The poll — conducted for the Congressional Leadership Fund, a super PAC that seeks to elect Republicans to the House — shows incumbent Democratic Rep. Abby Finkenauer and her GOP challenger, state Rep. Ashley Hinson, tied at 45 percent each.
Hinson has “room to grow” based on voters’ hard opinion — the sum of those who view her favorably and those who view her unfavorably, according to the pollster, Basswood Research of Maryland.
Hinson has a 6 percentage point advantage with independents, according to Basswood, which also found that the 10 percent of voters who are undecided favor GOP President Donald Trump over former Vice President Joe Biden by 5 percentage points and favor Republicans on a generic ballot by 10 points, leaving Hinson “well-positioned to win.”
Finkenauer campaign spokesman Jason Noble called the poll “an unreliable push poll from a pollster with a history of inaccurate results.”
Basswood received a B/C grade in pollster ratings by fivethirtyeight.com, a website focusing on opinion poll analysis.
No more debates
Finkenauer and Hinson, who engaged in a Labor Day debate on Iowa PBS, apparently won’t be meeting for future debates.
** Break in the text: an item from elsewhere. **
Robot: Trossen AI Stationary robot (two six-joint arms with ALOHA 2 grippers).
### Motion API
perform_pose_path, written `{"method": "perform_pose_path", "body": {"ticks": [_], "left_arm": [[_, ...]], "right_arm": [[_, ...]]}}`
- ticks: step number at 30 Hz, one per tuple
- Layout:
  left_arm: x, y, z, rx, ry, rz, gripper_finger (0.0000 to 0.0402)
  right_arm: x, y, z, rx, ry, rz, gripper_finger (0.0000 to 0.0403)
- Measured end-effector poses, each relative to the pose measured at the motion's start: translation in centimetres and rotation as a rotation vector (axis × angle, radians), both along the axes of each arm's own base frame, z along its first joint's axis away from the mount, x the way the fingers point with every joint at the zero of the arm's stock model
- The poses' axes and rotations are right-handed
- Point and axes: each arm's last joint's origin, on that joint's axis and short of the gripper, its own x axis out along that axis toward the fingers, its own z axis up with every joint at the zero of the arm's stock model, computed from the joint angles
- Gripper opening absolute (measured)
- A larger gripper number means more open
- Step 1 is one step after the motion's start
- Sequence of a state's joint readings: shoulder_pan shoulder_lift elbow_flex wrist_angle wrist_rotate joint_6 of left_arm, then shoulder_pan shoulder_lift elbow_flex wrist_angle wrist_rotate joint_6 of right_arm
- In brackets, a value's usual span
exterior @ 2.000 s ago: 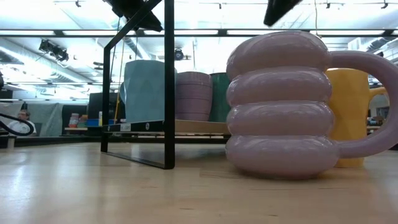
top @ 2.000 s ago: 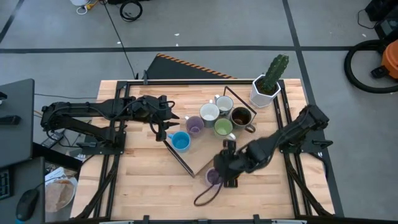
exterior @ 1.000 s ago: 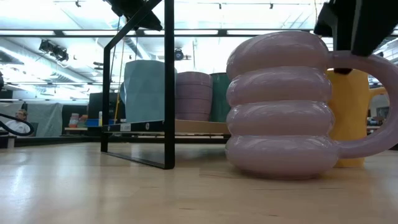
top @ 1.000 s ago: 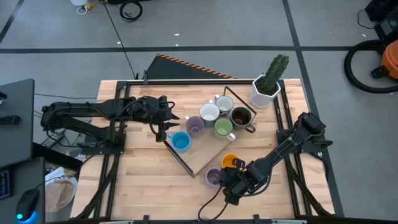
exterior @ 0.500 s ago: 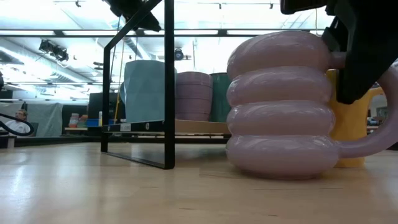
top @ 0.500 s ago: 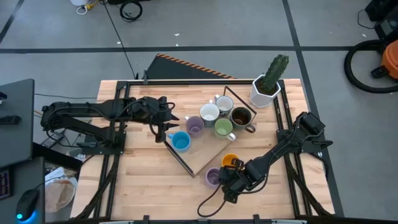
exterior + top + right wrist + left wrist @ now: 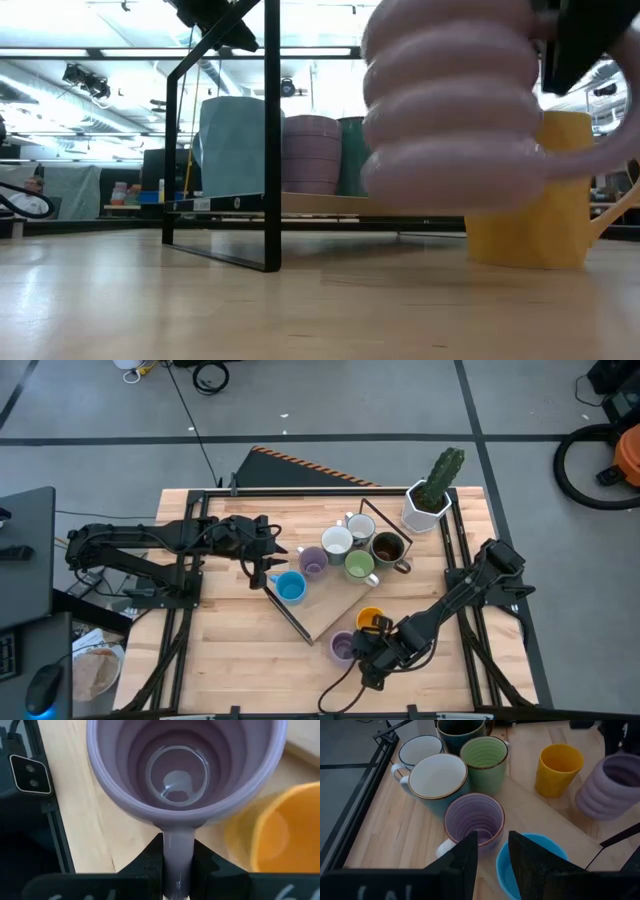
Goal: Place coffee mugs
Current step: Put the violet mug on the shelf
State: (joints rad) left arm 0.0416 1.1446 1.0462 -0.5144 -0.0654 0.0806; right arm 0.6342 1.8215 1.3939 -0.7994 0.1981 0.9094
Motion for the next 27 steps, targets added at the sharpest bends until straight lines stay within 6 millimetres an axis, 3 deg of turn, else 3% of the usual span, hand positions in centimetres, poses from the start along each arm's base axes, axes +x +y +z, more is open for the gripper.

The Aug. 10 derecho and House schedule in September “precluded us from holding additional debates before the start of early voting in Iowa” Oct. 5, Finkenauer said in a Thursday statement, noting the “most pressing issues” were covered in the Labor Day PBS debate.
Finkenauer has declined media invitations for another debate because she is “too busy,” according to KCRG-TV.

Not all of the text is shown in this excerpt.